I checked with Sandy (my loan officer at FCS), seems you might qualify for a loan as I did.  But she will probably insist on some paperwork from you (1040s in particular).  I told her you must be a pretty big operator & seem like a real dependable guy. After all you have a something like an 8 basket Krone tedder and I only have a 6 basket Krone.  I guess my word wasn't enough for Sandy, she was still kind of on the fence on loaning you any of FCS's funds. So I tossed out this tid-bit of info: I told her that it seems you have access to a pretty mean pecan pie (I've been told, seems one has never made it to Michigan YET). That convinced her in a heart beat to consider making you a loan (once the proper paperwork is completed). You are on your own as far as the interest rate and repayment plan however. 

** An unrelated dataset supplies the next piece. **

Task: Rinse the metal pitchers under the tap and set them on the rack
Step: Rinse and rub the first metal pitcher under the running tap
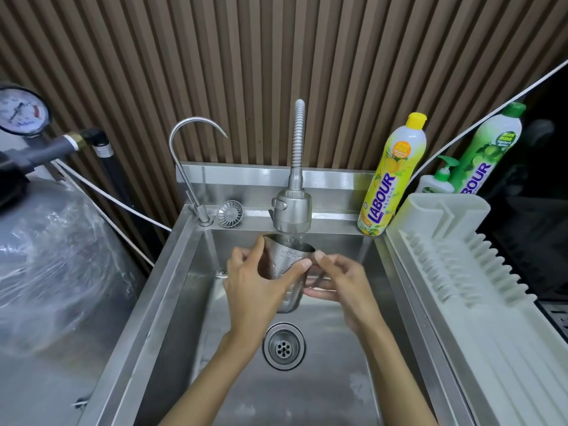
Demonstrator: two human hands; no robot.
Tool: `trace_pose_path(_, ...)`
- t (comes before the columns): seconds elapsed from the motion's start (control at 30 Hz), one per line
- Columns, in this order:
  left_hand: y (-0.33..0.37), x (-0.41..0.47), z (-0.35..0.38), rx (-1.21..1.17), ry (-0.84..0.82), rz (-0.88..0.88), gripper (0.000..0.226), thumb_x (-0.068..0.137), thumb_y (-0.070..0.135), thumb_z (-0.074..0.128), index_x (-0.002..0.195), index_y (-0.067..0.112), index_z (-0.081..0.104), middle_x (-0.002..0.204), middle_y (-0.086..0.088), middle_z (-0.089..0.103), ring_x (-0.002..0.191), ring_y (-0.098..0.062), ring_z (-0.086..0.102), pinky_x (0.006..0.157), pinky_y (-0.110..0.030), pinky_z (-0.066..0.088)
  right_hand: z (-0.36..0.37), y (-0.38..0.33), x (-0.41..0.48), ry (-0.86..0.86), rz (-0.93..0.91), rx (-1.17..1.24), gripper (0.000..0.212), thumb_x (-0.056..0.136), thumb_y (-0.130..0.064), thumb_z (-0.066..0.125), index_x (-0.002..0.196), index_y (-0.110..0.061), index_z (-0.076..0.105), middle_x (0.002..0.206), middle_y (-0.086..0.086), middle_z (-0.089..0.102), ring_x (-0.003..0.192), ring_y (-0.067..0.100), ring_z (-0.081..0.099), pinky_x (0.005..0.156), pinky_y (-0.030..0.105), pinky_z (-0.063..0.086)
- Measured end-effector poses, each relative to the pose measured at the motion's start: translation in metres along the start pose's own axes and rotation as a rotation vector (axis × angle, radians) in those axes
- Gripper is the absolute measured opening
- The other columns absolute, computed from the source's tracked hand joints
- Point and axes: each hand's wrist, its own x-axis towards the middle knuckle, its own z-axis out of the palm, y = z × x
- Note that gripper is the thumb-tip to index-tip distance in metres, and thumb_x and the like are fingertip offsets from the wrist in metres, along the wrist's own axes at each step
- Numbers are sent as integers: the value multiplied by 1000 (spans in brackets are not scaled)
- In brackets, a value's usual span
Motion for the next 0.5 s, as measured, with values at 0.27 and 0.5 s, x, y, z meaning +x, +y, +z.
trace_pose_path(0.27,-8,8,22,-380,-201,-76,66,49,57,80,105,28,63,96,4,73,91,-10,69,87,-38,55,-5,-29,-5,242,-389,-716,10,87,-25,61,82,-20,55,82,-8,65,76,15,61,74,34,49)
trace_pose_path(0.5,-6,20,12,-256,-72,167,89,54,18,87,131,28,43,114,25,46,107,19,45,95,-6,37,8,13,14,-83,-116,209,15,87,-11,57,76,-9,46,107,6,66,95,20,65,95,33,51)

Don't wait too long to apply, seems Sandy is getting ready to retire and I would like the pecan pie fresh & warm from the oven. :lol: :lol: :lol:

Larry


----------



## somedevildawg

If i woulda learned about the power of women as quick as I learned about the power of pecan pie, I'd be a millionaire and wouldn't need the loan..... I can collateral the loan with some fig preserves, I'm just saying......like to sweeten the pot sorta thing  peach cobbler ain't bad either, but it's s tough ship.....
Btw, has anyone had the Chic-Fil-A peach milkshake.......to die for
Hopefully it's not a regional thing....everyone should get that opportunity


----------



## paoutdoorsman

I have not, but now I really want one. Hope we have them at ours. Just had a fresh peach sundae after dinner tonight.


----------



## somedevildawg

Don't let no grass grow under your feet Dana, it's very limited time here, still going tho.....had one yesterday and bought one for the freezer


----------



## paoutdoorsman

Had one of those peach milkshakes today Todd. You are correct... Fabulous!


----------



## Hayjosh

I’ve only just had my first Chic fil A this summer and it was quite good.


----------



## Vol

Hayjosh said:


> I've only just had my first Chic fil A this summer and it was quite good.


Hot waffle fries dipped in Polynesian sauce is a killer at Chic. Their soft drinks are always carbonated to perfection unlike other fast-food places.

Regards, Mike


----------



## r82230

Hayjosh said:


> I've only just had my first Chic fil A this summer and it was quite good.


Josh,

Was it here in Michigan? The peach milk shake has my mouth watering (and I haven't ever had one, YET). One of my favorite times of the year, fresh tomatoes, sweet corn and peaches. Toss in a little bacon/bread/lettuce, what a meal, making myself hungry. 

As far as the shed, hitting the home stretch, one door done, four to go, should be a wrap tomorrow (for the Amish).  I'll need to start the wiring project, sometime in the future, along with some landscaping. Some of the concrete is only 2 days old, I like to wait at least a week. On the east door (shown), I had them pour an extra 10', with a 12" slope, quite a climb into that door (4' - 5', within 40' of building)

The four fans are located above the east door (will use extension cords for short-term needs). They will be on timers by next season. 





  








Barn 055




__
r82230


__
Aug 16, 2018











  








Barn 056




__
r82230


__
Aug 16, 2018








Larry


----------



## somedevildawg

Lookin great Larry, now go get you one of them milkshakes before they're gone......


----------



## paoutdoorsman

That hay shed is the the bomb Larry! And hey, those peach milkshakes are so good I had to go have another one today.


----------



## r82230

somedevildawg said:


> Lookin great Larry, now go get you one of them milkshakes before they're gone......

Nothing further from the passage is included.